Swasiland wurde nach dem Burenkrieg 1906 britisches Protektorat, jedoch blieben König und Stammeshäuptlinge in inneren Angelegenheiten die entscheidenden Autoritäten. 1973 wurde die Verfassung Swasilands, das 1968 seine volle Souveränität erlangt hatte, außer Kraft gesetzt, und der König übernahm die Alleinherrschaft.

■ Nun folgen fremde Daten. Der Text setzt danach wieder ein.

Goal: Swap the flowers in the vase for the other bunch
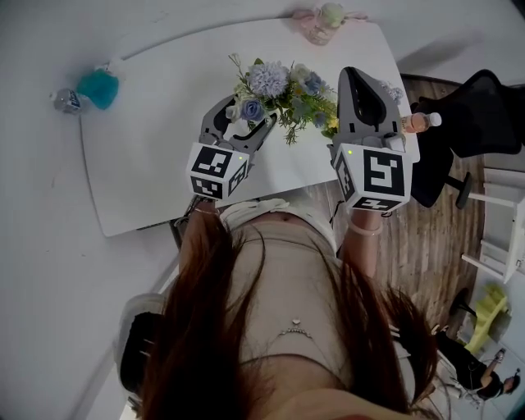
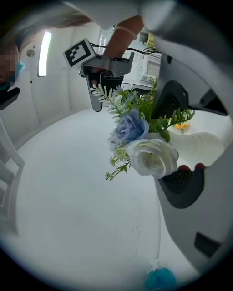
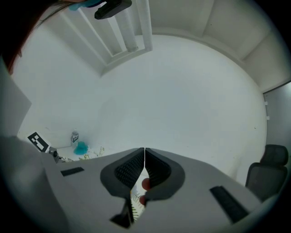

Die neue Verfassung von 1978 ersetzte das parlamentarische Regierungssystem durch die traditionelle Form der Stammesausschüsse. Damit ist der entscheidende Einfluss des Monarchen konstitutionell abgesichert worden. Nach dem Tod von Sobhuza II. (1899-1982), der 61 Jahre lang regiert hatte, wurde das Land von 1982 bis 1986 durch heftige Machtkämpfe, in denen verschiedene Fraktionen innerhalb des Königshauses um die Macht rangen, zerrüttet.

Mit der Inthronisierung des auf Ausgleich bedachten Königs Mswati III. (* 1968) begann eine Phase der Machtkonsolidierung und Demokratisierung.